Cette deuxième phase d’analyse (plus en profondeur) m’a permis de répondre au deuxième objectif de cette thèse : porter un regard nouveau sur la mixité en élaborant un cadre théorique qui permette de mettre en évidence le mouvement présent au sein de cette expérience et de jeter les bases scientifiques d’un habitus discursif valorisant.

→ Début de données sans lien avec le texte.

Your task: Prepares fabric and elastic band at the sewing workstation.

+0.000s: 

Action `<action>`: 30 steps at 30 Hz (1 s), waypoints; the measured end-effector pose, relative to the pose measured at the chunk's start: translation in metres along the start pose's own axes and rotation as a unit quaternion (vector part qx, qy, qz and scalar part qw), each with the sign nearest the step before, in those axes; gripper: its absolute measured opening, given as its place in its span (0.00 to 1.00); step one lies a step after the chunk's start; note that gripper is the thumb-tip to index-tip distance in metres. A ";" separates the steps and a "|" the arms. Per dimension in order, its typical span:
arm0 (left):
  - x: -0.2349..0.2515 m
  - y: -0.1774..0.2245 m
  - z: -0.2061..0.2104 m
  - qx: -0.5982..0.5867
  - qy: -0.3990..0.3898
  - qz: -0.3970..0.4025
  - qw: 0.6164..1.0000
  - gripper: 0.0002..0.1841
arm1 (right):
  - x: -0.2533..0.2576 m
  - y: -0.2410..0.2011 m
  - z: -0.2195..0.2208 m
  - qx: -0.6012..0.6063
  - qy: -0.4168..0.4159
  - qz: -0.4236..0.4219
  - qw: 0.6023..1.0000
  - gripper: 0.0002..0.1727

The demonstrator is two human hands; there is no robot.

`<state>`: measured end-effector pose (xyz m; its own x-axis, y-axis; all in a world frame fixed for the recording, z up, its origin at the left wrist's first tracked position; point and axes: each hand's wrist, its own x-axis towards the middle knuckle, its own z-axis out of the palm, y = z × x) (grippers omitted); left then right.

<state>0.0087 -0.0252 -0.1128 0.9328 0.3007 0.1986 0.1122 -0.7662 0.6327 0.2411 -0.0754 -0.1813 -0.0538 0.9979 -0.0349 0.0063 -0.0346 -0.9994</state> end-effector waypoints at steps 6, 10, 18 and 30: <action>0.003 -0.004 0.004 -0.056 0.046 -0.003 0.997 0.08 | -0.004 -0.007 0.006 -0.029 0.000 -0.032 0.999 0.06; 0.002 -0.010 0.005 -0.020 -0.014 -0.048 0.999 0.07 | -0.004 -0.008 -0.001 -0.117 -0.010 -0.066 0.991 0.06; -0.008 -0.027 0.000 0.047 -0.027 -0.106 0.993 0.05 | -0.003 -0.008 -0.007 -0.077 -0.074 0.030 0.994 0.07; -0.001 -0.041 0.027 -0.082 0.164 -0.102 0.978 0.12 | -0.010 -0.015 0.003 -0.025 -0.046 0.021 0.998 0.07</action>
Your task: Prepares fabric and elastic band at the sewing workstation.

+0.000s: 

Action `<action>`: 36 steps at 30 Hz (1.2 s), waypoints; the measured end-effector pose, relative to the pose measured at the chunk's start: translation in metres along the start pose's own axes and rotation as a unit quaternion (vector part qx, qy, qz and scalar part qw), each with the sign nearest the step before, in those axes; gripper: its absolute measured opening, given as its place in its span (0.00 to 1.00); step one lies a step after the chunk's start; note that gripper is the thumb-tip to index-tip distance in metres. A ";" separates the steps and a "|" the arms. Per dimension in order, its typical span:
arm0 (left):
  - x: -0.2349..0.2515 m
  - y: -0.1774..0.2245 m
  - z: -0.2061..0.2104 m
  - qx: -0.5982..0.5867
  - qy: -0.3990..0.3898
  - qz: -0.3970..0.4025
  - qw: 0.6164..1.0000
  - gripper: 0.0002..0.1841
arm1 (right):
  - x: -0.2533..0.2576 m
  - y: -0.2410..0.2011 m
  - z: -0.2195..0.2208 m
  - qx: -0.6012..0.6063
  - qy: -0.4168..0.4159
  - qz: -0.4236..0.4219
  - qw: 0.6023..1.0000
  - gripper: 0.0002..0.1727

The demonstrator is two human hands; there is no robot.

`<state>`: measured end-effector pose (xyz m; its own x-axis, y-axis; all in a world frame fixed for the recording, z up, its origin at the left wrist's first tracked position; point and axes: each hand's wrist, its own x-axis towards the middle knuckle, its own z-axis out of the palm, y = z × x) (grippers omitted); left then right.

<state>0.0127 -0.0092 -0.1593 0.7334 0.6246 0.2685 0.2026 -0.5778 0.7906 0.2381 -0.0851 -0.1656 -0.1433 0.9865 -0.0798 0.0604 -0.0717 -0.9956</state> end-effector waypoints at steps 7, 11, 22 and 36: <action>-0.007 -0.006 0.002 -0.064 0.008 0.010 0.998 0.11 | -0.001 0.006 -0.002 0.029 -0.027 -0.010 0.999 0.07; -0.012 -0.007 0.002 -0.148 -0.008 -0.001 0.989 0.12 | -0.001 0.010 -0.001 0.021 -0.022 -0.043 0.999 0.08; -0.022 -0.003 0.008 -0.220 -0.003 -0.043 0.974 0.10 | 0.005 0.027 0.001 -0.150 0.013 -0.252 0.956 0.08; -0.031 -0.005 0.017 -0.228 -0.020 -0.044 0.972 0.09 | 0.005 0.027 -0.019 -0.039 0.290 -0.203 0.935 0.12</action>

Dans un troisième temps, j’ai analysé le contenu de chaque entretien de manière globale et singulière, ce qui réfère à l’analyse de contenu holistique de Lieblich et al. (1998) afin de relever les éléments centraux de chaque récit d’expérience et ainsi créer une typologie des différents mouvements amorcés face à l’altérité culturelle. Mais, au bout d’un moment, je me suis aperçue que cette façon de classifier allait en contradiction avec ma démarche scientifique : vouloir mettre au jour la mouvance des trajectoires en créant des typologies hermétiques et immuables n’est pas cohérent avec un projet d’anthropologie du mouvement. Il était évident que chaque entretien et donc chaque couple ne représentaient

pas un type de mouvement ou un type de trajectoire. Les récits mettaient bien en évidence le fait que la trajectoire de chaque couple et même de chaque individu est parsemée de différents mouvements amorcés face à l’altérité culturelle. Ces trajectoires ne se comparent pas à des phases que les individus traversent selon un ordre précis ou selon un cycle évolutif. Une analyse approfondie montre bien que chaque expérience dessine une trajectoire (une suite de mouvements) originale et particulière. Je me suis dès lors retrouvée face à une multitude de trajectoires impossibles à fixer dans un schéma puisqu’en perpétuelle mouvance. J’ai d’abord voulu créer un schéma sur support informatique qui aurait permis de voir les différents mouvements (représentés par des concepts) se déplacer ou s’éclairer dans le schéma, traçant ainsi une diversité impressionnante de trajectoires. J’ai saisi, par la suite, qu’un schéma, même en mouvement, cristalliserait inévitablement les choses et ferait perdre beaucoup de nuances. J’ai donc fait confiance à l’écriture (et particulièrement à la forme de l’écriture) pour décrire ces mouvements le plus librement possible.